## Task directions
Write the records out again. Match them exactly.

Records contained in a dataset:
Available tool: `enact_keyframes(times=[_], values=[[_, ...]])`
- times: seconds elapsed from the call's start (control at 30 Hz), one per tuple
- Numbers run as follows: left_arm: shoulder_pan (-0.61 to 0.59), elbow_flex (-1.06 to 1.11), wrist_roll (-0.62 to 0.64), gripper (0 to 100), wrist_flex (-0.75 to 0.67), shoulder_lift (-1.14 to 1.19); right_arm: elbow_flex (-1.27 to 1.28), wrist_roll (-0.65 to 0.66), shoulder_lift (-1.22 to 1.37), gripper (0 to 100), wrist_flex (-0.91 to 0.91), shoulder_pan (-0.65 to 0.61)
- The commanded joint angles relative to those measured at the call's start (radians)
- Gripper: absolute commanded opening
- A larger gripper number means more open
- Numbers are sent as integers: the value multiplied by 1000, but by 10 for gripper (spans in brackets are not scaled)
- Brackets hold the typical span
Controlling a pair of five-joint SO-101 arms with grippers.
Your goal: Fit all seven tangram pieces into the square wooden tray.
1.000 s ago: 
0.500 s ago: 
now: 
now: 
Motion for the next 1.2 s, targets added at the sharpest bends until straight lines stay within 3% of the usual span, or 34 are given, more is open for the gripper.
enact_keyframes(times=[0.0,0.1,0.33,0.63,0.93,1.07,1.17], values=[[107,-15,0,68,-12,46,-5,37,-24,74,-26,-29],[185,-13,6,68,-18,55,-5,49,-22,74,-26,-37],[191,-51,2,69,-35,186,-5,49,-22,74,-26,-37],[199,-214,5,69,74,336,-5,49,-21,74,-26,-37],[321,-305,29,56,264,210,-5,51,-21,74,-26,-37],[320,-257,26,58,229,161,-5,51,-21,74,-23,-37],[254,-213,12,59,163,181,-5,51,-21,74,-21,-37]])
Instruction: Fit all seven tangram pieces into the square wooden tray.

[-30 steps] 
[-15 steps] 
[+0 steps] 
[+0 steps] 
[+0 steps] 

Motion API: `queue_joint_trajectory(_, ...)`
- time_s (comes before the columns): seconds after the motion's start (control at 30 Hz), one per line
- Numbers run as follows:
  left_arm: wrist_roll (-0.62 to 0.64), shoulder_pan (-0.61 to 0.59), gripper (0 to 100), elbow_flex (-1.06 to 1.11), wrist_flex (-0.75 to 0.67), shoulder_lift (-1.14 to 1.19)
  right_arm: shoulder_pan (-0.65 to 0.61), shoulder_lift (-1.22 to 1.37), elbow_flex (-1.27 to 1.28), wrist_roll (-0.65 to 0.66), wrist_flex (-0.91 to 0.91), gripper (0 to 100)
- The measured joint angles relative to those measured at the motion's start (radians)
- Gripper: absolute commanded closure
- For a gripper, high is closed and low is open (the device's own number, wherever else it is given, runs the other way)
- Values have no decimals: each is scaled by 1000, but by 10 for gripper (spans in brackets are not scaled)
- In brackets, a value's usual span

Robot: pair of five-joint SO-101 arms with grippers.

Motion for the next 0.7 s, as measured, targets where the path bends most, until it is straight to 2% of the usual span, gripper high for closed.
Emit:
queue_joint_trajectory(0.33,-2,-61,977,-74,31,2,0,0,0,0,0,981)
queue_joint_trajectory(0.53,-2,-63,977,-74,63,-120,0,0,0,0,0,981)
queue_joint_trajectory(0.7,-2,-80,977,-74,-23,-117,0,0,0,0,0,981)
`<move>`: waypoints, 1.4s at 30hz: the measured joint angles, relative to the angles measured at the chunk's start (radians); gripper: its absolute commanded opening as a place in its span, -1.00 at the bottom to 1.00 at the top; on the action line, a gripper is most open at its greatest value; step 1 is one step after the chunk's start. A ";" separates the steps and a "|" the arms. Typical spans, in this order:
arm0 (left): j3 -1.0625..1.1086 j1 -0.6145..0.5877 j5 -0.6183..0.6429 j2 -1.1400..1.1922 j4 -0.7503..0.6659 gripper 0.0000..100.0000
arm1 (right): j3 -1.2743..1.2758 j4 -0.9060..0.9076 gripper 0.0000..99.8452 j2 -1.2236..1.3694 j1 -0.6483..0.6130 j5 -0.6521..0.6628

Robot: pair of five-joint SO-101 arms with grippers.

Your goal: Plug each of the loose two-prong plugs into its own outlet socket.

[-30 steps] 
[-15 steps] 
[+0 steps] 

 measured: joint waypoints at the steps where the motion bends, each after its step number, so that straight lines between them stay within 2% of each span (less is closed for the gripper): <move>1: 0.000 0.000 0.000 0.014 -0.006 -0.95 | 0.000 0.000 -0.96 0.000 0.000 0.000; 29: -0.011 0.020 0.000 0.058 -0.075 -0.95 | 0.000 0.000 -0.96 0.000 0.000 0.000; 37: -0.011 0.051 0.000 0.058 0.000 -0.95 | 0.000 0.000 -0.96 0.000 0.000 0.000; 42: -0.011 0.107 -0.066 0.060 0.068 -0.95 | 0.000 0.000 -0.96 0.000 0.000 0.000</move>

## Written solution
Available tool: `enact_keyframes(times=[_], values=[[_, ...]])`
- times: seconds elapsed from the call's start (control at 30 Hz), one per tuple
- Numbers run as follows: left_arm: shoulder_pan (-0.61 to 0.59), elbow_flex (-1.06 to 1.11), wrist_roll (-0.62 to 0.64), gripper (0 to 100), wrist_flex (-0.75 to 0.67), shoulder_lift (-1.14 to 1.19); right_arm: elbow_flex (-1.27 to 1.28), wrist_roll (-0.65 to 0.66), shoulder_lift (-1.22 to 1.37), gripper (0 to 100), wrist_flex (-0.91 to 0.91), shoulder_pan (-0.65 to 0.61)
- The commanded joint angles relative to those measured at the call's start (radians)
- Gripper: absolute commanded opening
- A larger gripper number means more open
- Numbers are sent as integers: the value multiplied by 1000, but by 10 for gripper (spans in brackets are not scaled)
- Brackets hold the typical span
Controlling a pair of five-joint SO-101 arms with grippers.
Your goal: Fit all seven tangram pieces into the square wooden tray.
1.000 s ago: 
0.500 s ago: 
now: 
now: 
Motion for the next 1.2 s, targets added at the sharpest bends until straight lines stay within 3% of the usual span, or 34 are given, more is open for the gripper.
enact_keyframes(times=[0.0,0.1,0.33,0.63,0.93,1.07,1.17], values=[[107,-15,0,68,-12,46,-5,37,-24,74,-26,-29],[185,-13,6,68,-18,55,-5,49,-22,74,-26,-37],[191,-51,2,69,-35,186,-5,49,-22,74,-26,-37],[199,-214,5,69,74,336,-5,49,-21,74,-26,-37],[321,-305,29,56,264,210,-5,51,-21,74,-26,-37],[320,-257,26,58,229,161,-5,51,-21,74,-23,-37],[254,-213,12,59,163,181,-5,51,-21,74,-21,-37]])
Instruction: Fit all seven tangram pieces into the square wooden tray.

[-30 steps] 
[-15 steps] 
[+0 steps] 
[+0 steps] 
[+0 steps] 

Motion API: `queue_joint_trajectory(_, ...)`
- time_s (comes before the columns): seconds after the motion's start (control at 30 Hz), one per line
- Numbers run as follows:
  left_arm: wrist_roll (-0.62 to 0.64), shoulder_pan (-0.61 to 0.59), gripper (0 to 100), elbow_flex (-1.06 to 1.11), wrist_flex (-0.75 to 0.67), shoulder_lift (-1.14 to 1.19)
  right_arm: shoulder_pan (-0.65 to 0.61), shoulder_lift (-1.22 to 1.37), elbow_flex (-1.27 to 1.28), wrist_roll (-0.65 to 0.66), wrist_flex (-0.91 to 0.91), gripper (0 to 100)
- The measured joint angles relative to those measured at the motion's start (radians)
- Gripper: absolute commanded closure
- For a gripper, high is closed and low is open (the device's own number, wherever else it is given, runs the other way)
- Values have no decimals: each is scaled by 1000, but by 10 for gripper (spans in brackets are not scaled)
- In brackets, a value's usual span

Robot: pair of five-joint SO-101 arms with grippers.

Motion for the next 0.7 s, as measured, targets where the path bends most, until it is straight to 2% of the usual span, gripper high for closed.
Emit:
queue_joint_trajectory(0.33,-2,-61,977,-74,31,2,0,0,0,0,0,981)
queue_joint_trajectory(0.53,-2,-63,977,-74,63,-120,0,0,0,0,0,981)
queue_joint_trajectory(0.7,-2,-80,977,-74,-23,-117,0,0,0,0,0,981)
`<move>`: waypoints, 1.4s at 30hz: the measured joint angles, relative to the angles measured at the chunk's start (radians); gripper: its absolute commanded opening as a place in its span, -1.00 at the bottom to 1.00 at the top; on the action line, a gripper is most open at its greatest value; step 1 is one step after the chunk's start. A ";" separates the steps and a "|" the arms. Typical spans, in this order:
arm0 (left): j3 -1.0625..1.1086 j1 -0.6145..0.5877 j5 -0.6183..0.6429 j2 -1.1400..1.1922 j4 -0.7503..0.6659 gripper 0.0000..100.0000
arm1 (right): j3 -1.2743..1.2758 j4 -0.9060..0.9076 gripper 0.0000..99.8452 j2 -1.2236..1.3694 j1 -0.6483..0.6130 j5 -0.6521..0.6628

Robot: pair of five-joint SO-101 arms with grippers.

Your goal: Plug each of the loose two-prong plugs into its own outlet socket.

[-30 steps] 
[-15 steps] 
[+0 steps] 

 measured: joint waypoints at the steps where the motion bends, each after its step number, so that straight lines between them stay within 2% of each span (less is closed for the gripper): <move>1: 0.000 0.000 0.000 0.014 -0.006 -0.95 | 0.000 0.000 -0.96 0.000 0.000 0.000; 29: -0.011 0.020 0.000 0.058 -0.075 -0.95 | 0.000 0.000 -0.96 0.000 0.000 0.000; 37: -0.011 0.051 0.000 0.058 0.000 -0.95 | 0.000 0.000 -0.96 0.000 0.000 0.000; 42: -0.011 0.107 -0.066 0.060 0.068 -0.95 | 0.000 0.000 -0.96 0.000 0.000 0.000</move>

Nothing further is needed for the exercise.